== Segment start ==

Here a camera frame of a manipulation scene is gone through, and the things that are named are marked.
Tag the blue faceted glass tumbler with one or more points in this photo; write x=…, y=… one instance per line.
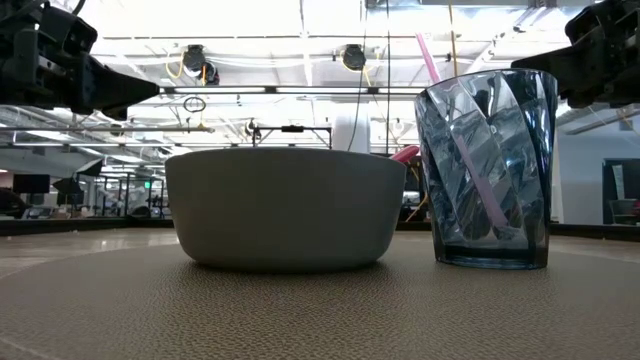
x=520, y=165

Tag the pink drinking straw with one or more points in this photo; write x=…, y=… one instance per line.
x=430, y=62

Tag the pink utensil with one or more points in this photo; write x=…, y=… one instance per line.
x=406, y=154

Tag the grey round bowl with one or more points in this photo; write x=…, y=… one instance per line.
x=285, y=210

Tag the grey horizontal ceiling pipe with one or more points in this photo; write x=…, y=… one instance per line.
x=100, y=129

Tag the black studio light hood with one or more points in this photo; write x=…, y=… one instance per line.
x=90, y=167

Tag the dark computer monitor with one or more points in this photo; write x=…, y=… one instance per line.
x=31, y=183

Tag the long ceiling light bar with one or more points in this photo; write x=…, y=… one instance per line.
x=300, y=90

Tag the white building pillar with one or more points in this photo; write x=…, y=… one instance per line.
x=345, y=127

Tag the beige textured placemat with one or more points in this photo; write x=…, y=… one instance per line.
x=320, y=315

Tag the silver ventilation duct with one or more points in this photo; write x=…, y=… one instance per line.
x=595, y=117

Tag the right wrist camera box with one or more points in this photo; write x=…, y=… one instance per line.
x=595, y=22

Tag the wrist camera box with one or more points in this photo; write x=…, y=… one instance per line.
x=70, y=32
x=595, y=22

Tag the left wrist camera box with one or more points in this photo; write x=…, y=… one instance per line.
x=70, y=32

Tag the black metal rack frame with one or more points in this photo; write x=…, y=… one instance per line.
x=125, y=195

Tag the dark doorway frame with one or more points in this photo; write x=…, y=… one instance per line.
x=612, y=180

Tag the black table edge rail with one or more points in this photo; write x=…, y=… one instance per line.
x=75, y=225

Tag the black overhead camera frame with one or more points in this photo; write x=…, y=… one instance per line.
x=292, y=129

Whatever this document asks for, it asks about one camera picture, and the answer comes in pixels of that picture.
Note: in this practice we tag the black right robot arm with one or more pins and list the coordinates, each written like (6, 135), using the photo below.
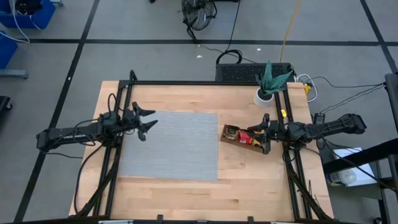
(335, 127)

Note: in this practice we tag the grey woven placemat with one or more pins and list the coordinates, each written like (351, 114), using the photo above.
(171, 149)

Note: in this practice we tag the black aluminium table frame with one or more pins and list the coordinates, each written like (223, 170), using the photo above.
(202, 83)

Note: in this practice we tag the snake plant in white pot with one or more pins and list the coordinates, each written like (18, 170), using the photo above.
(263, 99)

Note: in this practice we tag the wooden compartment organizer box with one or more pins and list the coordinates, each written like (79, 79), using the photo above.
(228, 140)

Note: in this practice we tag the grey cart base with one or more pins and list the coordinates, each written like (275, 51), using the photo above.
(14, 73)

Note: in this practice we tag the black power adapter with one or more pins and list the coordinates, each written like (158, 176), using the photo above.
(319, 118)

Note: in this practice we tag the white box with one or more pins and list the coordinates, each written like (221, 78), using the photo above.
(357, 177)

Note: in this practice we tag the black caster base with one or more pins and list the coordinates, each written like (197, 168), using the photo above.
(3, 104)

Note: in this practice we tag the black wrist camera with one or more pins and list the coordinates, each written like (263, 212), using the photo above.
(109, 119)
(295, 130)

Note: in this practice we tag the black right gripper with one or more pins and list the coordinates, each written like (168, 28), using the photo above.
(275, 132)

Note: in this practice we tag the red tea packet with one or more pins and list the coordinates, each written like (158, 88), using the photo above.
(245, 137)

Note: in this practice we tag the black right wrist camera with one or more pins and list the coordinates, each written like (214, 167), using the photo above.
(295, 130)

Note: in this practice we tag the black perforated computer case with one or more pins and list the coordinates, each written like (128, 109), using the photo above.
(236, 73)

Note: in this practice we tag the black floor fan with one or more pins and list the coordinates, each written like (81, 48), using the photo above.
(199, 12)

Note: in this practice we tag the yellow plug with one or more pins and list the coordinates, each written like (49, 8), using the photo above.
(307, 88)

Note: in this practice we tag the small yellow tag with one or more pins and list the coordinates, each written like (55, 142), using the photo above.
(283, 113)

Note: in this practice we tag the black stand beam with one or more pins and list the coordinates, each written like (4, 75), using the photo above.
(373, 152)

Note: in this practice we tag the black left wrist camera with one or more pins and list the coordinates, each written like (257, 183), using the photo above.
(109, 119)

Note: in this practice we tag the tan tea packet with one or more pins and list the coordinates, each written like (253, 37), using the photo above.
(231, 131)

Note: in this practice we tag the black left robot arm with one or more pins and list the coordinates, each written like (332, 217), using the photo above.
(71, 135)

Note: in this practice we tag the black stand post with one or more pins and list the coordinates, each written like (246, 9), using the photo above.
(392, 93)

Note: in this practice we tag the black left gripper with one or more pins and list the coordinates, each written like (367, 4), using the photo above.
(136, 123)

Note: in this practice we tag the blue plastic bin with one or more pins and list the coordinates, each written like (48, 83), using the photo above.
(46, 15)
(7, 49)

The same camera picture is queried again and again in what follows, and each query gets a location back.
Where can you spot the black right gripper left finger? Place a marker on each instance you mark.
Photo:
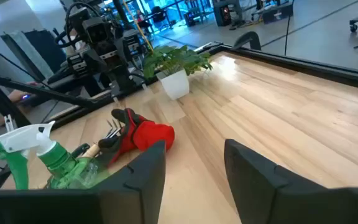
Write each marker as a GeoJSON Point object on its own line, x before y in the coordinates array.
{"type": "Point", "coordinates": [135, 199]}

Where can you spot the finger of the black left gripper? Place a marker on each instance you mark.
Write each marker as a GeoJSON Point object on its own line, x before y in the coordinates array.
{"type": "Point", "coordinates": [143, 82]}
{"type": "Point", "coordinates": [114, 90]}

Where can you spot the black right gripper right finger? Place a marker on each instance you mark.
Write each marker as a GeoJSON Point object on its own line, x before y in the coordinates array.
{"type": "Point", "coordinates": [259, 193]}

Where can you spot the red and black gardening glove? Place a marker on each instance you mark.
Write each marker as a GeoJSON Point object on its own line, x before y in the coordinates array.
{"type": "Point", "coordinates": [151, 137]}

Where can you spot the dark green pruning shears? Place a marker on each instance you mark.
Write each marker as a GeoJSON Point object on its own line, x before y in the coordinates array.
{"type": "Point", "coordinates": [80, 146]}

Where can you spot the green spray bottle white trigger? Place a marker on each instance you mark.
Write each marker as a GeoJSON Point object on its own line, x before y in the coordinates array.
{"type": "Point", "coordinates": [57, 161]}

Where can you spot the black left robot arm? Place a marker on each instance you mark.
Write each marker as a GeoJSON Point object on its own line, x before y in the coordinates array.
{"type": "Point", "coordinates": [75, 18]}

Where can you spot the green plant in white pot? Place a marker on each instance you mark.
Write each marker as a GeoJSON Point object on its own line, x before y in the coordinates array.
{"type": "Point", "coordinates": [176, 84]}

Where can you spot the person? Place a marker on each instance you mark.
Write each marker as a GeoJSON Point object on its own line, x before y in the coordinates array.
{"type": "Point", "coordinates": [142, 18]}

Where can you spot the black office chair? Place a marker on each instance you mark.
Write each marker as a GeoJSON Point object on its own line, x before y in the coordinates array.
{"type": "Point", "coordinates": [159, 15]}

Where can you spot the black panel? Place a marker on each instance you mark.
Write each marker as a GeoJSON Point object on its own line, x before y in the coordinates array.
{"type": "Point", "coordinates": [47, 49]}

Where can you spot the grey panel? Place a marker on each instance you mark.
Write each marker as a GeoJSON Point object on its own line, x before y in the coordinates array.
{"type": "Point", "coordinates": [26, 56]}

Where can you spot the black computer mouse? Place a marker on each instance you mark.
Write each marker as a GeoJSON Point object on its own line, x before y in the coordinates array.
{"type": "Point", "coordinates": [26, 96]}

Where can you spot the person's hand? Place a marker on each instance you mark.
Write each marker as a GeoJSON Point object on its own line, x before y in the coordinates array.
{"type": "Point", "coordinates": [15, 96]}

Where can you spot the black computer tower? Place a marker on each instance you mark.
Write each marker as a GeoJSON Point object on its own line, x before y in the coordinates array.
{"type": "Point", "coordinates": [225, 14]}

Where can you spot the black equipment case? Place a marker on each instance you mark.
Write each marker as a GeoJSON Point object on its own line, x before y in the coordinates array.
{"type": "Point", "coordinates": [277, 14]}

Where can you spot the black curved bracket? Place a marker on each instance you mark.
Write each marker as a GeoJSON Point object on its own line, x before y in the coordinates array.
{"type": "Point", "coordinates": [247, 39]}

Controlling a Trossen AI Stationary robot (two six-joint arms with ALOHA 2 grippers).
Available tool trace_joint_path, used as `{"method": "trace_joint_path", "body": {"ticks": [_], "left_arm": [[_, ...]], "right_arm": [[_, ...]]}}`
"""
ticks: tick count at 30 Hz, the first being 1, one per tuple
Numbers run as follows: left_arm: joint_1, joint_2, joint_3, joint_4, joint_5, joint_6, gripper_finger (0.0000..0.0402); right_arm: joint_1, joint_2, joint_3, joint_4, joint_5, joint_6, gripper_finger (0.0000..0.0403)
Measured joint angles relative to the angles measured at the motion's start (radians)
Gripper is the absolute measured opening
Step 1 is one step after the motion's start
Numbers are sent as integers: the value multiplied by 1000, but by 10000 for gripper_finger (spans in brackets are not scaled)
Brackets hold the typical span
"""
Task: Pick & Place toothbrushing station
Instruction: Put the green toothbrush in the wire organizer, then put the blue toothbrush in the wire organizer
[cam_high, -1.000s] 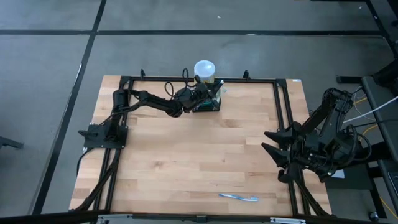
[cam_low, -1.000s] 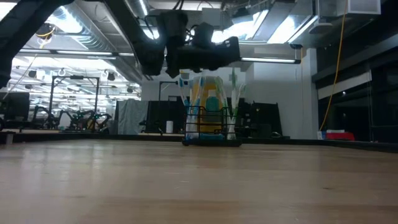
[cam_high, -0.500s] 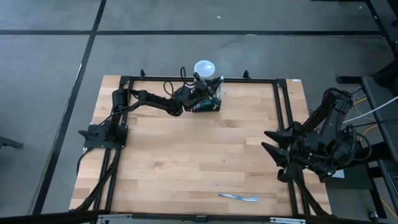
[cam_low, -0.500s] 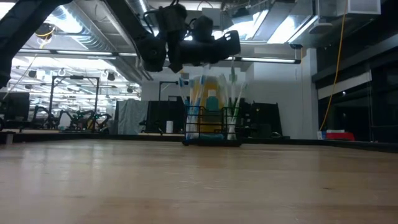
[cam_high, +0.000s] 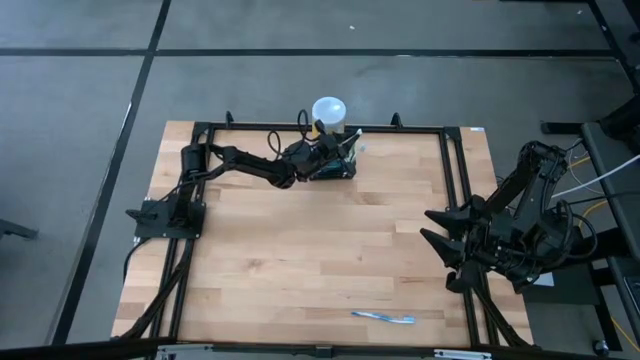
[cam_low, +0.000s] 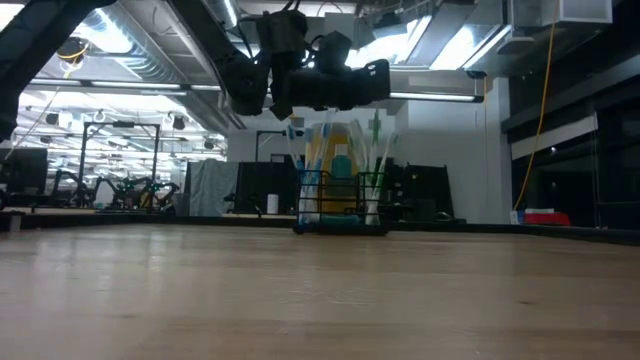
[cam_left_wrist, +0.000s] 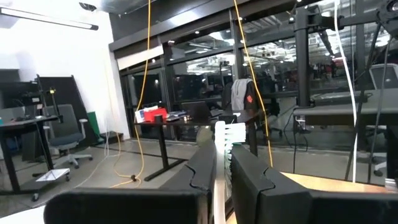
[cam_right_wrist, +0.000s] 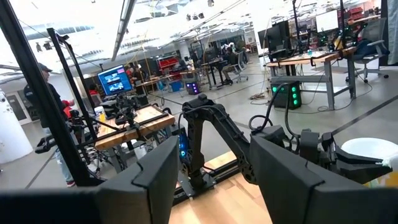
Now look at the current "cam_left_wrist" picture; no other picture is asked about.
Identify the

== Segment end ==

> _Instructions to follow_
All that should be written out is the stretch of lines above between the one holding "Gripper is the absolute measured opening" and the one holding "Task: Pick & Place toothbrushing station", inclusive, exactly as given.

> _Exercise answer_
Gripper is the absolute measured opening
Step 1 is one step after the motion's start
Numbers are sent as integers: the value multiplied by 1000, but by 10000 for gripper_finger (spans in brackets are not scaled)
Brackets hold the typical span
"""
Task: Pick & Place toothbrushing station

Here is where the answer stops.